Challenges

The main challenges related to web archiving.

The development and maintenance of a web archiving service is not trivial and there are requirements that must be considered:

  • The need for a research component: web archiving technology is not stabilized. Therefore, system development will have to be complemented with a research component that enables examining existing solutions and solve new problems that may arise;
  • The need for continuity: the project has an initial expected duration of two years. However, the system will have to be designed considering the requirements of long term preservation of information. The effort invested in this project will be useless without the existence of a long term plan to enable its continuity and information preservation for the future.

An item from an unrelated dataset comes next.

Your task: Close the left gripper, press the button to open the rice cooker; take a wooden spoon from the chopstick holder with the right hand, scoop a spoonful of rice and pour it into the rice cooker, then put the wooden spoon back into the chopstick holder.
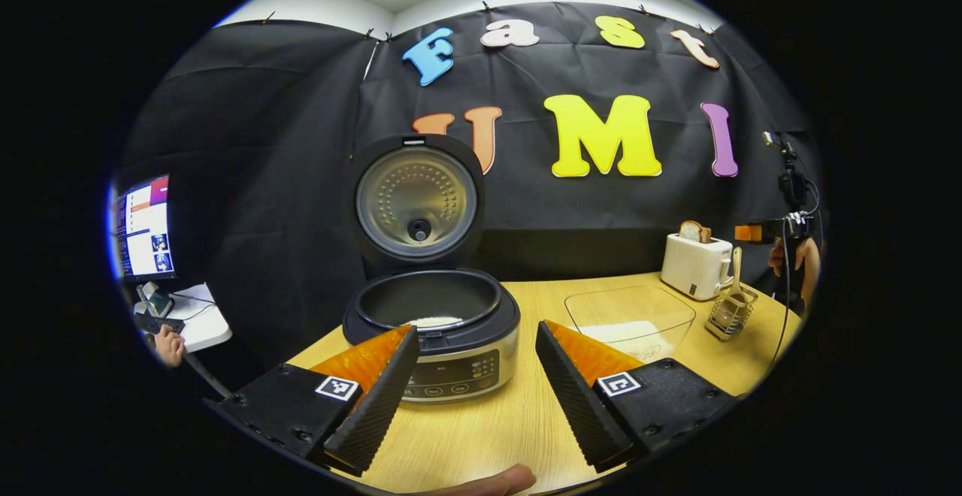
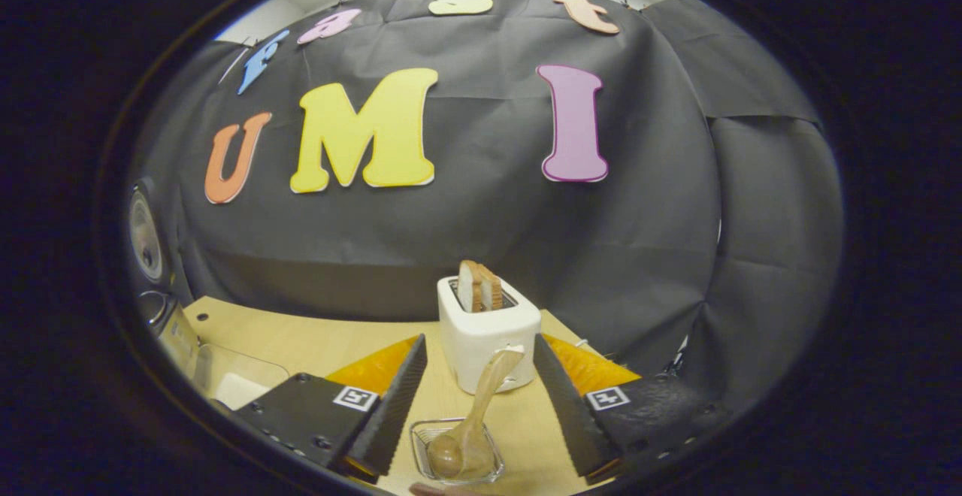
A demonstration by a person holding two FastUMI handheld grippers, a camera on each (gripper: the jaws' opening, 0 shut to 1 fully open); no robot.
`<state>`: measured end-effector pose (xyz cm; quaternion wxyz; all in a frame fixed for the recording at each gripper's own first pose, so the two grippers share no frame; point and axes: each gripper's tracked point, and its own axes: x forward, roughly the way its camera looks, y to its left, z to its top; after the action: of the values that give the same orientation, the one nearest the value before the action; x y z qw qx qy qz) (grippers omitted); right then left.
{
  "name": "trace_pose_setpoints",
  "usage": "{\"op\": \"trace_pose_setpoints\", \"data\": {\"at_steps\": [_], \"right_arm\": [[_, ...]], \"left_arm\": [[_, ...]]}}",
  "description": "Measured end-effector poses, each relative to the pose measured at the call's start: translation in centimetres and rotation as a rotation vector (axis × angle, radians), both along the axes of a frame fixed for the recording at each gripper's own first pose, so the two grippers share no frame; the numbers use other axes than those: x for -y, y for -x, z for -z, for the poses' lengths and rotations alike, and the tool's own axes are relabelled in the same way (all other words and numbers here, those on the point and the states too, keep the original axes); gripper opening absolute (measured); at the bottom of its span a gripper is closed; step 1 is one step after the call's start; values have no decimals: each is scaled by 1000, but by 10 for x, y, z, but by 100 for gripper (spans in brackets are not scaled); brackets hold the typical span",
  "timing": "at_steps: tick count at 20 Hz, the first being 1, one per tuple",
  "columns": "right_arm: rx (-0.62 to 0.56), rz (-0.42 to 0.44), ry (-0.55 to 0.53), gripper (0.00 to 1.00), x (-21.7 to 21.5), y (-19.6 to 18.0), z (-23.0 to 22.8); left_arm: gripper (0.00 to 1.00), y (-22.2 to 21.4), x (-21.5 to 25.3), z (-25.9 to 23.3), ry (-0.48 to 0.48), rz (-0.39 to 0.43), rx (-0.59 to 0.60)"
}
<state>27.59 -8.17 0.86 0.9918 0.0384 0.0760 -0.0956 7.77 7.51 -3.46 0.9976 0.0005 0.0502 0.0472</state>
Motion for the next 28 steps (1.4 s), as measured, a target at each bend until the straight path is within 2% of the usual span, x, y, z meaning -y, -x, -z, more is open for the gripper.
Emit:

Any system that processes information from the web has to deal with the typical unpredictability of this information source. The web is extremely heterogeneous and constantly changing, so it is difficult to make realistic assumptions about its characteristics. The main challenges that this project must address are:

  • Unexpected system updates to follow the pace of the evolution of the web. It is difficult to predict exactly how the web will evolve. For example, the amount of information published on the web rapidly increased in the last years due, for instance, to the popularity of blogs and content management systems;
  • Difficulties in automatic information processing. Most Portuguese web pages have a low technical quality, often disregarding basic principles and recommendations for web publishing. As a result, tools and systems that perform well on other webs are not efficient when processing Portuguese web contents. The automatic processing problems also affect search engines that frequently ignore pages containg these problems. The result has been a progressive loss of visibility of Portuguese web sites. Fortunately, Portuguese publishers are beginning to be aware of this problem, which can lead to a possible breakthrough in the future;
  • Creating efficient web archive search mechanisms. Creating a search engine over one web crawl is not straightforward. Doing it over an archive containing multiple web crawls harvested over the years raises this problem to a higher level of complexity.

We count on everyone’s collaboration to overcome these challenges.